» **PROBLEM DETAILS**: Pictures must not appear; the answer is exactly the lines from the one that holds "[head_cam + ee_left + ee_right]" through the end of the material.

» **DATA BELOW**:
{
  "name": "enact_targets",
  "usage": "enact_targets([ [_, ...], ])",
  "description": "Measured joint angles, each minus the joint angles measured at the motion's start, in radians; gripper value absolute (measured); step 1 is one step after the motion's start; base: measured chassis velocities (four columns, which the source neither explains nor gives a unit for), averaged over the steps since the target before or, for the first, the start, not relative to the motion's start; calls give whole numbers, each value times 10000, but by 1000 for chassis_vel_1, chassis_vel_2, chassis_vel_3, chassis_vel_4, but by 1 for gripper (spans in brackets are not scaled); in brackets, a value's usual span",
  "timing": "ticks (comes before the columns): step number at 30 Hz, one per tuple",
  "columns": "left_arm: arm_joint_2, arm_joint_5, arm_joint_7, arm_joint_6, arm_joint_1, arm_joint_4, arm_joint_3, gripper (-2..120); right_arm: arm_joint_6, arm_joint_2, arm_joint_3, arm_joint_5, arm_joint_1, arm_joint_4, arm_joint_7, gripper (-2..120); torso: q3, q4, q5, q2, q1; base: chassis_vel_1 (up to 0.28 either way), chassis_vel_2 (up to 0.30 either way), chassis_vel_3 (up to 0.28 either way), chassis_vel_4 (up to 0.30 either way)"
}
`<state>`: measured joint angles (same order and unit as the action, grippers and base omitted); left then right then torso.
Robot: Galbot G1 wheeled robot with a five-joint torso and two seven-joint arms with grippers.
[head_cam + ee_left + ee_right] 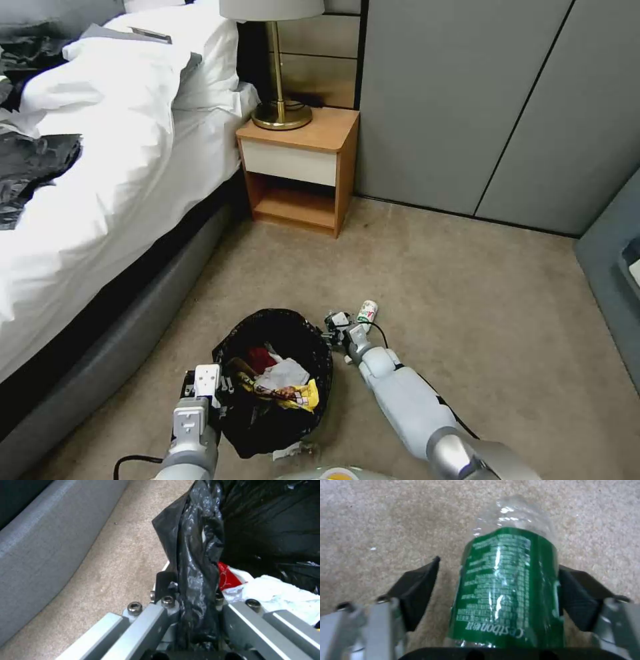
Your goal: Pick up the trash bin, then pick up the garbage from the floor and place it into the trash bin.
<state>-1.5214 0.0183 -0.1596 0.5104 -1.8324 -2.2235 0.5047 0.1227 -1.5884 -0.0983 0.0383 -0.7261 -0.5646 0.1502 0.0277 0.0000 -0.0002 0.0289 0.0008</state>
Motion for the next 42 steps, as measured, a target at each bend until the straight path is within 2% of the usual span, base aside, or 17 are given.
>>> enact_targets([
  [3,29,-21,6,19,30,-15,-30,1,-13,24,-13,-42,-213,-213,-16,61,0,0,1,0,0,0,0,0,0],
  [7,45,-29,8,22,43,-17,-44,1,-21,67,-15,-45,-297,-331,-16,52,0,0,1,-1,0,0,0,0,0],
  [10,62,-41,12,30,73,-17,-66,1,-20,161,-15,-55,-410,-519,-15,36,0,2,3,-1,0,0,0,0,0],
  [14,65,-45,15,35,95,-17,-78,1,-66,255,-12,-99,-535,-757,-9,28,0,1,4,-1,0,0,0,0,0],
  [21,67,-50,19,43,115,-43,-97,1,-217,480,16,-205,-757,-1351,-100,24,3,1,2,-4,1,0,0,0,0],
  [24,81,-90,20,44,106,-60,-119,1,-293,806,209,-842,-1337,-3132,-884,24,3,-1,3,-5,0,0,0,0,0],
  [25,81,-90,20,44,106,-60,-119,1,-293,806,209,-842,-1337,-3132,-884,24,3,-1,3,-5,0,0,0,0,0],
  [26,86,-115,20,46,98,-61,-128,1,-293,918,246,-956,-1523,-3777,-956,24,3,0,6,-5,1,0,0,0,0],
  [28,91,-137,20,48,92,-62,-139,1,-60,1289,315,-1104,-2195,-6202,-1014,24,1,-1,5,-5,0,0,0,0,0],
  [29,91,-137,20,48,92,-62,-139,1,-60,1289,315,-1104,-2195,-6202,-1014,24,1,-1,5,-5,0,0,0,0,0],
  [31,106,-142,20,52,90,-62,-142,1,60,1646,400,-1316,-2755,-8379,-980,24,0,1,2,-4,0,0,0,0,0],
  [32,121,-143,20,52,91,-60,-143,1,125,1780,440,-1405,-2951,-9129,-879,24,1,-1,2,-5,0,0,0,0,0],
  [33,121,-143,20,52,91,-60,-143,1,125,1780,440,-1405,-2951,-9129,-879,24,1,-1,2,-5,0,0,0,0,0],
  [35,133,-143,20,52,105,-46,-154,1,505,2084,545,-1581,-3397,-10872,-318,24,-1,1,2,-4,0,0,0,0,0],
  [37,134,-143,20,52,114,-44,-163,1,696,2192,595,-1638,-3556,-11421,-35,24,0,0,2,-3,0,0,0,0,0],
  [40,141,-145,20,53,159,-45,-186,1,1070,2682,895,-2024,-4214,-13064,662,24,0,-1,1,-3,0,0,0,0,0],
  [42,145,-147,21,53,167,-45,-188,1,1082,2795,988,-2093,-4359,-13284,716,24,0,0,4,-3,0,0,0,0,0],
])
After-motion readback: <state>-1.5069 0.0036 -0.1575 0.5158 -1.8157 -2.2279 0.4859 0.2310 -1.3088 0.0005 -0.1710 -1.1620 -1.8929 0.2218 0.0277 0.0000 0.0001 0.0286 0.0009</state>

» **SOLUTION**:
[head_cam + ee_left + ee_right] 
Your goal: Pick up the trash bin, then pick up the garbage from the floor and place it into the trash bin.
<state>-1.5214 0.0183 -0.1596 0.5104 -1.8324 -2.2235 0.5047 0.1227 -1.5884 -0.0983 0.0383 -0.7261 -0.5646 0.1502 0.0277 0.0000 -0.0002 0.0289 0.0008</state>
Motion for the next 42 steps, as measured, a target at each bend until the straight path is within 2% of the usual span, base aside, or 17 are given.
>>> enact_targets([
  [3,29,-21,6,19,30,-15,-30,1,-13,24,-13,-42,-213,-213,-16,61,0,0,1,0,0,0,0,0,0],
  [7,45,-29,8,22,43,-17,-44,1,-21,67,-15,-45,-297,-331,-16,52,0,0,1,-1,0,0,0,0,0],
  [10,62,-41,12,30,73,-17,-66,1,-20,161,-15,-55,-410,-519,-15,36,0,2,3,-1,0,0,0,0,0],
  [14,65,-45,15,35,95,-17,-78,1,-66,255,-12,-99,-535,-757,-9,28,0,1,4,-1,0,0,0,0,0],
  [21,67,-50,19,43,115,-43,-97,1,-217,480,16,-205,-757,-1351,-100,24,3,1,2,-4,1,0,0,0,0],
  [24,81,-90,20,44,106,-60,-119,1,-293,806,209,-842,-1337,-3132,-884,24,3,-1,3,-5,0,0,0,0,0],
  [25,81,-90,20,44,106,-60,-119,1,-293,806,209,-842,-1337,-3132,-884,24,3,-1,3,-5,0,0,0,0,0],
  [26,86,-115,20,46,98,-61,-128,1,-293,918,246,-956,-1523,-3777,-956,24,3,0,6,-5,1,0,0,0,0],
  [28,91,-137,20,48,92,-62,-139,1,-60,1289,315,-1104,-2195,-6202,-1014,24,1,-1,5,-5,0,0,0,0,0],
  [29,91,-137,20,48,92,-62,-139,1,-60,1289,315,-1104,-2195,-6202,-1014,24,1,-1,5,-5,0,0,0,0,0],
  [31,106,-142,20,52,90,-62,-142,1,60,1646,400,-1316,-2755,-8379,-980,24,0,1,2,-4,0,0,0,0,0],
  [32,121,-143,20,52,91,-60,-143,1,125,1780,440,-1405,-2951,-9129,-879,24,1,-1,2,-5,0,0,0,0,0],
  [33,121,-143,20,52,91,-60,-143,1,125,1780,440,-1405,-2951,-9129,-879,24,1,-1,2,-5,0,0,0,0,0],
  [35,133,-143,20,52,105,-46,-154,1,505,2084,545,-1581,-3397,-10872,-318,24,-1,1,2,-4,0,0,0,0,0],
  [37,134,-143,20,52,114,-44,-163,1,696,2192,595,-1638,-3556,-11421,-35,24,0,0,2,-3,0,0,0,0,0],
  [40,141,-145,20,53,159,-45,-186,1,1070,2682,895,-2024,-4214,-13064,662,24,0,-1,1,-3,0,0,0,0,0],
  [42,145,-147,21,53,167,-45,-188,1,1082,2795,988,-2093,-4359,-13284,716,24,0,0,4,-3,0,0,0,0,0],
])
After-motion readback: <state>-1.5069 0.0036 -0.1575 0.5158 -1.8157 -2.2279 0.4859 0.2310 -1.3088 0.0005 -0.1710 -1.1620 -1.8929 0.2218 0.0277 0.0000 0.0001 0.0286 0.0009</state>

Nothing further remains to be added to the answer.